What the task asks. Would you give the listing again exactly, without its images?

***** Data for this exercise *****

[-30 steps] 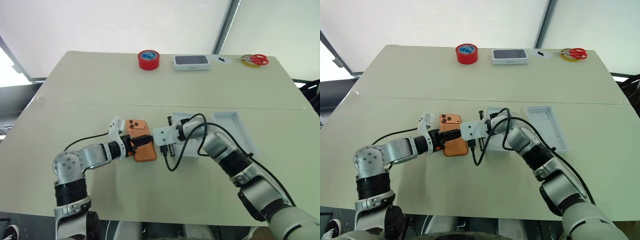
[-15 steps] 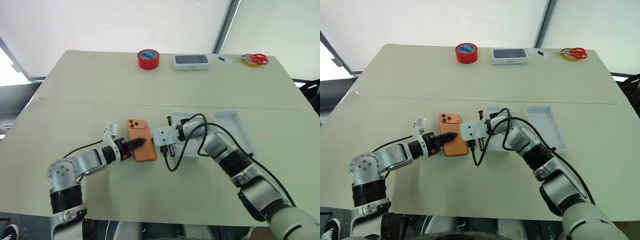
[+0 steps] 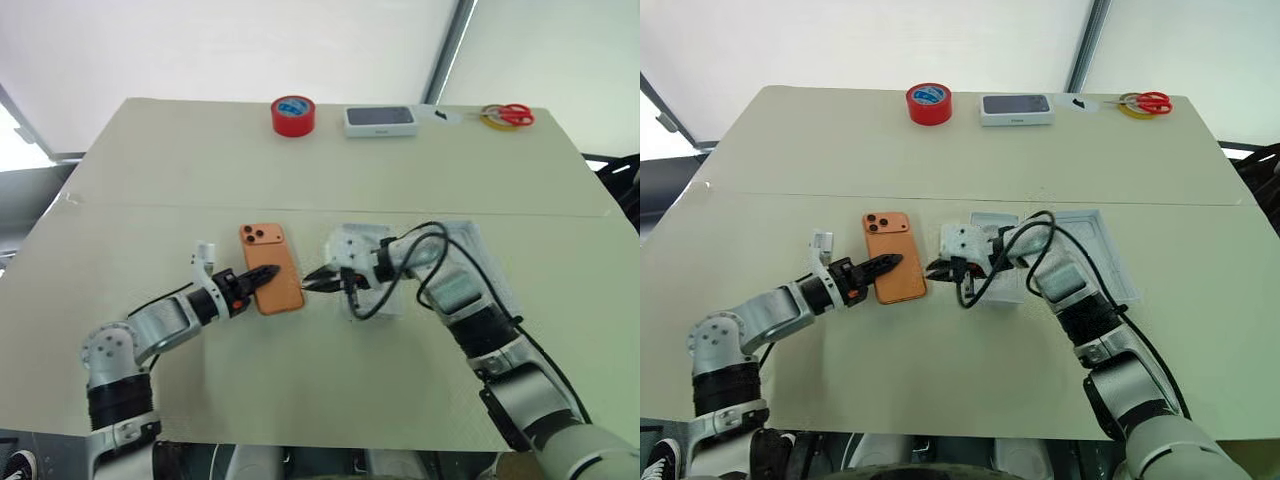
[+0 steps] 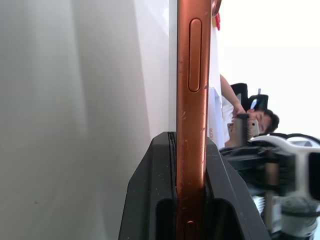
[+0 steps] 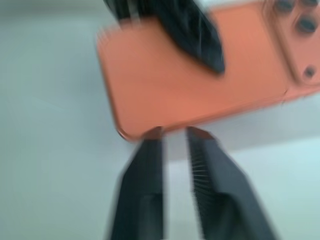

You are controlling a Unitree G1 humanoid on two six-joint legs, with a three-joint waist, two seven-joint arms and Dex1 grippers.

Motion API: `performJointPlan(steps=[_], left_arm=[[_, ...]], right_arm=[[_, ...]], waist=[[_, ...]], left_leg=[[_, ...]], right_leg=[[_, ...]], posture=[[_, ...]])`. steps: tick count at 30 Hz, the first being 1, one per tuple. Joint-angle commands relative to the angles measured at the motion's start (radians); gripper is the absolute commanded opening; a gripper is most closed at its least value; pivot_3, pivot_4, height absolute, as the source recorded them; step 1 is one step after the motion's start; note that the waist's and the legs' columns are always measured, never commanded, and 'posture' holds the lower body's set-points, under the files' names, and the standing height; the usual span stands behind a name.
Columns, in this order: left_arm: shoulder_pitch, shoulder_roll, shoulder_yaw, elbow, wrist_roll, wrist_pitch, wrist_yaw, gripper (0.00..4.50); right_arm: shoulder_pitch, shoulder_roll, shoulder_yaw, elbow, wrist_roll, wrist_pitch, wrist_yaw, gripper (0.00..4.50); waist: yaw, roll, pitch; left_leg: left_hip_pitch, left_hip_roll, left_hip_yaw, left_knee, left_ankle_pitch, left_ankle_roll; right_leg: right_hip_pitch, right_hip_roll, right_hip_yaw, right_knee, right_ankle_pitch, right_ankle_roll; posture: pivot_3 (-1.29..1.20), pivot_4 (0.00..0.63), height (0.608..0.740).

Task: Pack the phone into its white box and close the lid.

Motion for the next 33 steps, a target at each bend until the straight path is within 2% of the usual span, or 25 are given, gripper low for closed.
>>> performJointPlan(steps=[1,4,9,16,22,25,27,33], left_arm=[[0.000,0.038,-0.029,-0.075,0.043,-0.064,-0.162,0.00],[-0.008,0.052,-0.040,-0.064,0.046,-0.078,-0.211,0.00],[-0.025,0.065,-0.074,-0.051,0.057,-0.075,-0.264,0.00],[-0.068,0.053,-0.096,-0.020,0.045,-0.061,-0.260,0.00],[-0.086,0.040,-0.107,-0.021,0.047,-0.054,-0.245,0.00],[-0.100,0.029,-0.098,-0.020,0.041,-0.061,-0.226,0.00],[-0.104,0.027,-0.096,-0.021,0.036,-0.059,-0.218,0.00],[-0.120,0.013,-0.098,-0.022,0.044,-0.072,-0.193,0.00]], right_arm=[[0.074,-0.103,-0.040,-0.108,0.059,-0.020,0.064,1.87],[0.142,-0.180,-0.053,-0.162,0.079,-0.026,0.079,1.87],[0.221,-0.259,-0.056,-0.142,0.007,-0.171,0.025,1.87],[0.236,-0.264,-0.060,-0.132,-0.018,-0.203,-0.054,1.87],[0.264,-0.282,-0.052,-0.143,-0.024,-0.204,-0.064,1.87],[0.275,-0.291,-0.052,-0.155,-0.015,-0.184,-0.060,1.01],[0.275,-0.293,-0.046,-0.150,-0.026,-0.192,-0.065,0.08],[0.247,-0.244,-0.046,-0.177,0.001,-0.142,-0.103,0.08]], waist=[[0.006,0.000,0.000],[0.002,0.000,0.000],[-0.003,0.001,0.001],[0.001,0.001,0.001],[0.003,0.001,0.001],[0.002,0.001,0.001],[0.002,0.001,0.001],[0.001,0.001,0.001]], left_leg=[[0.000,0.000,0.000,0.000,0.000,0.000],[0.000,0.000,0.000,0.000,-0.001,0.002],[0.000,0.001,0.000,-0.001,-0.001,0.002],[0.000,0.001,0.000,0.000,-0.001,0.002],[0.000,0.001,0.000,0.000,-0.001,0.002],[0.000,0.001,0.000,0.001,-0.001,0.002],[0.000,0.001,0.000,0.001,-0.001,0.002],[0.000,0.001,0.000,0.002,0.000,0.002]], right_leg=[[0.000,0.000,0.000,-0.001,0.000,0.000],[0.002,-0.001,0.000,-0.005,0.000,0.000],[0.002,-0.001,0.000,-0.005,0.000,0.000],[0.002,-0.001,0.000,-0.005,0.000,0.000],[0.002,-0.001,-0.001,-0.005,0.000,0.000],[0.003,0.000,-0.001,-0.005,0.000,0.000],[0.003,0.000,-0.001,-0.004,0.000,0.000],[0.003,0.000,-0.001,-0.004,0.000,0.000]], posture=[[0.00,0.150,0.740],[0.00,0.150,0.740],[0.00,0.150,0.740],[0.00,0.150,0.740],[0.00,0.150,0.740],[0.00,0.150,0.740],[0.00,0.150,0.740],[0.00,0.150,0.740]])
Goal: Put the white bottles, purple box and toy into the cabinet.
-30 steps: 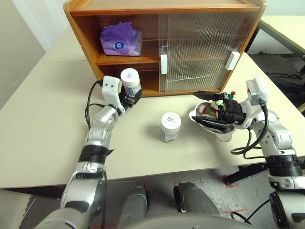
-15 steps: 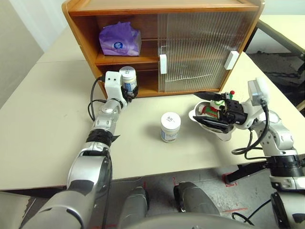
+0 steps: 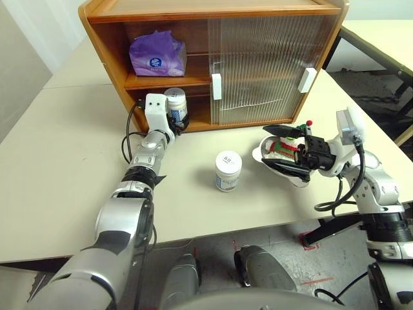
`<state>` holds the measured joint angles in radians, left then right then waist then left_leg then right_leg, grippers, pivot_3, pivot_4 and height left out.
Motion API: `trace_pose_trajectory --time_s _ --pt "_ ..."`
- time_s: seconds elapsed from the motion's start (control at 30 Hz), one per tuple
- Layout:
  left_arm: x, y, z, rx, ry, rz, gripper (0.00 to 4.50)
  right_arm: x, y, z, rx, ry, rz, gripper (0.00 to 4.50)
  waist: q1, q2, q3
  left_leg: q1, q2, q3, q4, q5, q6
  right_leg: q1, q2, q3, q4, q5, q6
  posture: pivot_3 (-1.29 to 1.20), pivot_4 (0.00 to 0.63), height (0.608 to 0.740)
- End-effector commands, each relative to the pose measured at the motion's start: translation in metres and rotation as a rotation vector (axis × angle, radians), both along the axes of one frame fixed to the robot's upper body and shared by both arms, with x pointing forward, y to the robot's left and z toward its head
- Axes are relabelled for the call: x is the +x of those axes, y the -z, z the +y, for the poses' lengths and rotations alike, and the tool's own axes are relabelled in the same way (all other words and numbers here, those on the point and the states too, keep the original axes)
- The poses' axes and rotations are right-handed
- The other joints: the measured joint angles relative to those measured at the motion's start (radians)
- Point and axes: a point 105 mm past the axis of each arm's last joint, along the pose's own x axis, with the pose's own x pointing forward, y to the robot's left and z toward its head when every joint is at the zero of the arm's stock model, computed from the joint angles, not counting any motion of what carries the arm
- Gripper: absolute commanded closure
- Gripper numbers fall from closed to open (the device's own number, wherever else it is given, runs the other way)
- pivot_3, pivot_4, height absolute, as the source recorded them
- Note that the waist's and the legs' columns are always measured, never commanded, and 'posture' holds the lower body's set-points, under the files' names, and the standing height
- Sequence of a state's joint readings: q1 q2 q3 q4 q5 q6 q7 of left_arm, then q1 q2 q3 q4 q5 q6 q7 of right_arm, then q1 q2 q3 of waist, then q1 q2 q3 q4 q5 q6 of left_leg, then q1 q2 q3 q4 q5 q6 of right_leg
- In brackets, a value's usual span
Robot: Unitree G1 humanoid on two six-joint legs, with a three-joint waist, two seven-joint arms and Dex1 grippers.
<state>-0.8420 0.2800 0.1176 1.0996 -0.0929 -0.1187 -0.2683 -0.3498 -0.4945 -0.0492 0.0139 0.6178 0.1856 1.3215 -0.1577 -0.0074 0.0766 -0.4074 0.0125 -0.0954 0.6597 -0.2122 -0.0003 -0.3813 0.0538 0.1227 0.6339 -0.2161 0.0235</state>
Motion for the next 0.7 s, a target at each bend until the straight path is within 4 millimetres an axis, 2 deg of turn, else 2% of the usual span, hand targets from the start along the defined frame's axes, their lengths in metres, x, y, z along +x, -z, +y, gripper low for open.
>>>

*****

Expected answer.
[-30 steps] 
[-15 steps] 
[+0 steps] 
[+0 steps] 
[+0 steps] 

You are controlling a Unitree G1 humanoid on two six-joint legs, with a three-joint waist, two seven-joint arms and Dex1 grippers.

Motion API: `performJointPlan(steps=[_], left_arm=[[_, ...]], right_arm=[[_, ...]], waist=[[_, ...]], left_leg=[[_, ...]], right_leg=[[_, ...]], posture=[[_, ...]])`. steps: tick count at 30 Hz, the first being 1, one per tuple. Joint-angle commands relative to the angles measured at the motion's start (radians); gripper is the absolute commanded opening; a gripper is most closed at its least value; pivot_3, pivot_4, height absolute, as the source recorded them; step 1 is one step after the motion's start; note that the waist's and the legs' columns are always measured, never commanded, and 'posture' holds the lower body's set-points, under the files' names, and the standing height; the usual span stands behind a name.
Columns, in this order: left_arm: shoulder_pitch, shoulder_roll, shoulder_yaw, elbow, wrist_roll, wrist_pitch, wrist_yaw, gripper (0.00..4.50); right_arm: shoulder_pitch, shoulder_roll, shoulder_yaw, elbow, wrist_roll, wrist_pitch, wrist_yaw, gripper (0.00..4.50); waist: yaw, roll, pitch; left_leg: left_hip_pitch, left_hip_roll, left_hip_yaw, left_knee, left_ankle_pitch, left_ankle_roll; right_leg: right_hip_pitch, right_hip_roll, right_hip_yaw, right_knee, right_ankle_pitch, right_ankle_roll; posture: pivot_3 (-1.29..1.20), pivot_4 (0.00..0.63), height (0.608..0.740).

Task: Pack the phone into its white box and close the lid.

Motion for the next 33 steps, a target at each bend until the straight path is within 2% of the usual span, or 25 are given, gripper low for closed.
>>> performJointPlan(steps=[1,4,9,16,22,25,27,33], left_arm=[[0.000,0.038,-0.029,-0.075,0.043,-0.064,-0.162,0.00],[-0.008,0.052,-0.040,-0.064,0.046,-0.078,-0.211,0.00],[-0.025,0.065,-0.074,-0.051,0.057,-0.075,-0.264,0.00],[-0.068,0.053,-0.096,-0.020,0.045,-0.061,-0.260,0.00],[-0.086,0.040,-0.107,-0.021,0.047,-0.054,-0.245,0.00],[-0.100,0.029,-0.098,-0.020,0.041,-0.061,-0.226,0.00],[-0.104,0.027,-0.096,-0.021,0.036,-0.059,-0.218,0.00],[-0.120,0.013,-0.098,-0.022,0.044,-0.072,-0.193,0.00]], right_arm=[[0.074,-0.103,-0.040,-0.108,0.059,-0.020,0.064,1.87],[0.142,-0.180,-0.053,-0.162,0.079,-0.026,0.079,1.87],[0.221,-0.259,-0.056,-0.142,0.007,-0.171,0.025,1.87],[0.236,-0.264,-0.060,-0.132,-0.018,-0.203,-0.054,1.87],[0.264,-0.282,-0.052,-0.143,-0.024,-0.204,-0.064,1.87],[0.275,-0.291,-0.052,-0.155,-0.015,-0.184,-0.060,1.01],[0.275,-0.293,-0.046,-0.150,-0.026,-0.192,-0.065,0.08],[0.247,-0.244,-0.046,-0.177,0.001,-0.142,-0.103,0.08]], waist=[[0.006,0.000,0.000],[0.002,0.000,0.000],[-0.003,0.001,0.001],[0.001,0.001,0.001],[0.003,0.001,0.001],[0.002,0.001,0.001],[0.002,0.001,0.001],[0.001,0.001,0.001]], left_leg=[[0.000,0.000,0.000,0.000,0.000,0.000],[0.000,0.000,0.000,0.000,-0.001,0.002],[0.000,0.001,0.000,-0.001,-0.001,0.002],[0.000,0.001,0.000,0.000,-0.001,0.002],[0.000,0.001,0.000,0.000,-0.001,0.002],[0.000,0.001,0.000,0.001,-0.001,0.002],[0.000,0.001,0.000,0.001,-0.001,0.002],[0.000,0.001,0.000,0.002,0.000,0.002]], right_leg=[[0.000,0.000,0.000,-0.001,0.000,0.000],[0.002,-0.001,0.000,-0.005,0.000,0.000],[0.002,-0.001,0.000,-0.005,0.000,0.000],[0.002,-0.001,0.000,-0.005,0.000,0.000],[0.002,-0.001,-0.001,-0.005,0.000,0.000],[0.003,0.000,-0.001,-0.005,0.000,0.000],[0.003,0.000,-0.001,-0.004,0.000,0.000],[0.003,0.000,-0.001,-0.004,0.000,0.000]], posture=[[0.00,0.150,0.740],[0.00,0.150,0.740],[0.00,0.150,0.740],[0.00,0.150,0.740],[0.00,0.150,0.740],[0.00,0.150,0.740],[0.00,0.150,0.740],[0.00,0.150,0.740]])
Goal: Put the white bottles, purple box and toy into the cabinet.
-30 steps: 
-15 steps: 
+0 steps: 
`<state>` holds the measured joint angles in radians, left then right then waist then left_leg then right_leg, grippers, pivot_3, pivot_4 and height left out.
Motion API: `trace_pose_trajectory --time_s _ --pt "_ ..."`
- time_s: seconds elapsed from the motion's start (control at 30 Hz), one per tuple
- Layout:
  left_arm: x, y, z, rx, ry, rz, gripper (0.00 to 4.50)
  right_arm: x, y, z, rx, ry, rz, gripper (0.00 to 4.50)
  waist: q1, q2, q3
  left_leg: q1, q2, q3, q4, q5, q6
  right_leg: q1, q2, q3, q4, q5, q6
  posture: pivot_3 (-1.29 to 1.20), pivot_4 (0.00 to 0.63), height (0.608 to 0.740)
- End-effector commands, each relative to the pose measured at the motion's start: translation in metres and rotation as a rotation vector (axis × angle, radians), both along the axes of one frame fixed to the robot's upper body and shared by both arms, with x pointing forward, y to the robot's left and z toward its head
- Axes are relabelled for the call: x is the +x of those axes, y the -z, z the +y, for the poses' lengths and rotations alike, and the tool's own axes are relabelled in the same way (all other words and numbers here, those on the point and the states too, keep the original axes)
- The poses' axes and rotations are right-handed
- The other joints: the measured joint angles relative to those measured at the motion's start (radians)
- Point and axes: a point 105 mm past the axis of each arm's last joint, along the pose's own x axis, with the pose's own x pointing forward, y to the robot's left and z toward its head when every joint is at the zero of the arm's stock model, computed from the joint angles, not counting any motion of what carries the arm
- Gripper: absolute commanded closure
- Gripper numbers fall from closed to open (the device's own number, wherever else it is given, runs the other way)
- pivot_3, pivot_4, height absolute, as the source recorded them
- Note that the waist's and the legs' columns are always measured, never commanded, and 'posture' holds the lower body's set-points, under the files' names, and the standing height
- Sequence of a state's joint readings: q1 q2 q3 q4 q5 q6 q7 of left_arm, then q1 q2 q3 q4 q5 q6 q7 of right_arm, then q1 q2 q3 of waist, then q1 q2 q3 q4 q5 q6 of left_leg, then q1 q2 q3 q4 q5 q6 of right_leg
- In brackets, a value's usual span
Robot: Unitree G1 humanoid on two six-joint legs, with a three-joint waist, two seven-joint arms and Dex1 grippers.
<state>-0.8420 0.2800 0.1176 1.0996 -0.0929 -0.1187 -0.2683 -0.3498 -0.4945 -0.0492 0.0139 0.6178 0.1856 1.3215 -0.1577 -0.0074 0.0766 -0.4074 0.0125 -0.0954 0.6597 -0.2122 -0.0003 -0.3813 0.0538 0.1227 0.6339 -0.2161 0.0235</state>
Motion for the next 0.7 s, a target at each bend until the straight path is within 4 millimetres an axis, 2 deg of turn, else 2% of the usual span, hand targets from the start along the defined frame's axes, their lengths in metres, x, y, z along +x, -z, +y, gripper low for open.
>>>

The submitted response is complete.